Dunno haven’t a clue about ram as with 2 KB RAM presumed the models where not TPU based.
We talking language model? As not sure how the 46MB or whatever it is resides.

[EDIT]
They seem to use Discourse more frequently, so looking like your right.
https://discourse.mozilla.org/t/edgetpu-board-support/53994/2

baconator · February 19, 2020, 8:52pm

Coral support is limited. I would not pick one up at this point. Wait for a more generally usable version or updates to current software to take advantage of its capabilities.

As for the N GPUs are able to X mycroft units, that’s not a very clear metric, either. There’s significantly more elements to make that a coherent equation.

StuartIanNaylor · February 20, 2020, 12:02am

Yeah it seems it works ok with the object identification demo.
Its my noobness as I thought tensorcore-lite support would mean it would support tensor-lite?!?

e.g. “1 GTX 1080 can handle X Mycroft units” or “1 FPGA (brand and type need to be specced) can handle Y Mycroft units”

Was from the Mycroft roadmap and only quoted in a similar vain of curiosity that X or Y of a brand and type could be tested.

I always struggle getting through any ML documentation as always seems extremely longwinded and painful.
I was hoping it was going to be purchase and install with tensorflow-lite which I keep calling tensorcore, but doesn’t matter its currently a cul-de-sac.
Apols for all the questions but just getting my bearings and direction.

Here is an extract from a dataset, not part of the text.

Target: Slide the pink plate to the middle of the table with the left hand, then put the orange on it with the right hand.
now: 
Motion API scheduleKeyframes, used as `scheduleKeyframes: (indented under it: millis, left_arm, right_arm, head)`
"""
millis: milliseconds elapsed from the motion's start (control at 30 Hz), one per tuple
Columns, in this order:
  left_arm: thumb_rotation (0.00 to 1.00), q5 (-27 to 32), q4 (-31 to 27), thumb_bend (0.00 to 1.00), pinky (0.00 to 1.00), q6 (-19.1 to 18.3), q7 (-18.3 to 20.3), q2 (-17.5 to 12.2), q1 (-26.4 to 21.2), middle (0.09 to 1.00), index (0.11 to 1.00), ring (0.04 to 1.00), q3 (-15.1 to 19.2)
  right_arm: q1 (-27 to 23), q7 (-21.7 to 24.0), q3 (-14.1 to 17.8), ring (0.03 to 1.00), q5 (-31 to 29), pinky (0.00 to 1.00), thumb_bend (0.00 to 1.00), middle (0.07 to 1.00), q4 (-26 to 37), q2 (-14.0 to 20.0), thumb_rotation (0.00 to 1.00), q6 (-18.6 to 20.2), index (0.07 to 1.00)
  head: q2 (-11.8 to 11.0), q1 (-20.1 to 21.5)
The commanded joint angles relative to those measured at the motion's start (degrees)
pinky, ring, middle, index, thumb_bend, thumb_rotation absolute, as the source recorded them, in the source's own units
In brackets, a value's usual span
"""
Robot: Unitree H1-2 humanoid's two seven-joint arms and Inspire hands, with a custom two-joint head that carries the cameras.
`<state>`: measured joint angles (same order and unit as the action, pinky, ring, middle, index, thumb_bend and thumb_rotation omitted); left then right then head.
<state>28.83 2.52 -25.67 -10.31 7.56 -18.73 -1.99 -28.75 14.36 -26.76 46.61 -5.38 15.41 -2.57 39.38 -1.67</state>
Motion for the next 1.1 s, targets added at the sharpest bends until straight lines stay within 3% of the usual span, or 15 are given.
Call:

baconator · February 20, 2020, 2:30am

Lots of marketing, lots of tech, shove into a casing and you have the sausage that is modern “AI”.

StuartIanNaylor · February 20, 2020, 4:05am

Not so sure about the sausages in the casing, from personal experience seems to be us outside the case trying to develop.
There is a disconnect in the knowledge hireachy of ML, but up at the top close to the source get results.
I played around with Unity and their OpenML stuff and the samples worked perfect, but my usual approach to hacking (what I call programming) was a pointless disaster.
The model collection and hyperparameters seems more like an arcane art rather than the simple brute force of it works, it doesn’t check error msg.

TFL and GPU seem to be currently x86_64 only where the Arm/Raspberry version is native client_client only

I read enough of lissyx posts that if they are failing to compile then I am not even going to bother,

hobbyist · May 8, 2020, 1:44pm

Hello can I get faster CNN training time by using Google Coral dev rather than PYNQ-Z1? Can I get faster CNN training time by Google Coral dev comparing to Jetson nano? Has anyone who use it, give an advice?

StuartIanNaylor · May 8, 2020, 4:15pm

Yes but many only offer a subset of tensorflow compatibillity.
The Coral works with the Google image project but haven’t seen another project for it.
They are coming down in price but how restrictive there subset is still means unless you know of a working project prob don’t bother.

hobbyist · May 8, 2020, 4:24pm

“The Coral works with the Google image project but haven’t seen another project for it.”

What do you mean? If I buy it and run custom build tensorflow CNN code, won’t it work??

StuartIanNaylor · May 8, 2020, 4:25pm

Prob not as they offer a subset of tensorflow lite and have you seen another project for it?
Or any mention anywhere of another project that supports it?
If you can rewrite using its specifics then yes, but no one seems to.

Deepspeech might be now they are using 1.15 but prob not as likely.

hobbyist · May 11, 2020, 9:12am

Is this better than the Google Coral Dev?

What I mean, is: Is it more flexible as far as the ML programs I can use, is concerned?

StuartIanNaylor · May 11, 2020, 1:02pm

No as they are all very similar with different compatibility issues that you will have to research yourself.
The google coral is as good as any and you could take the image kit and feed with Mel-Frequency Cepstral Coefficients, or MFCCs
Basically voice images and the standard image classification with that input should work.
I think google where/are in the process of improving whats available not sure what the state of play is.

Asus say they are going to ‘support’ but if its any better or worse than the Pi offering via Google image dunno.

Just don’t expect to grab Deepspeech compile and fly as Deepspeech even runs a fork of tensorflow 1.5 that I have no idea what stage with accelerators such as that are.

You can try but think its best to say that actual compatibility and whats available might be big constraints.

I want one but think it prob might be a dissapointment in what I can run.

The best overall compat are the new Nvidia RTX cards and after that its all down hill with earlier cards often needing earlier versions of tensorflow as performance is badly effected.
My graphics card is a mweh GTX780 pretty old now and don’t even bother trying to use it.

Deepspeech prob would benefit from an accelerator if it would work as on a Pi at least its single thread.

baconator · May 11, 2020, 2:54pm

That’s literally a google coral tpu plus an SBC, so a direct competitor from a different vendor.

Other than a Jetson TX2 or Xavier board from nvidia, there’s not much in the sbc space that’s viable for anything but customer or very specific ML work yet. If you’re looking to train, get an add in board for a desktop or go the cloud route. SBC’s are inference boards.

hobbyist · May 24, 2020, 6:17pm

The NPU that this https://tinker-board.asus.com/prod_tinker-edge-r.html contains, has anything to do with TPU? Is it faster than Google Coral Dev/Asus Tinker edge T ?

Dominik · May 24, 2020, 7:25pm

TPU = Tensor Processing Unit - this can be seen as a GPU that is specialized/optimized for tensor operations (vector and matrix multiplication)

NPU = Neural Processing Unit (based on FPGA) where you can load the model directly to the processing unit. This may give excellent performance but as a drawback programming is quite complicated. Most available model/algorithms are for visual processing (object detection) so this would not be my choice when it comes to speech recognition.

In absolute numbers: Rockchip RK3399pro+NPU is up to 2.4 TOPS, Google Coral TPU is rated up to 4TOPS.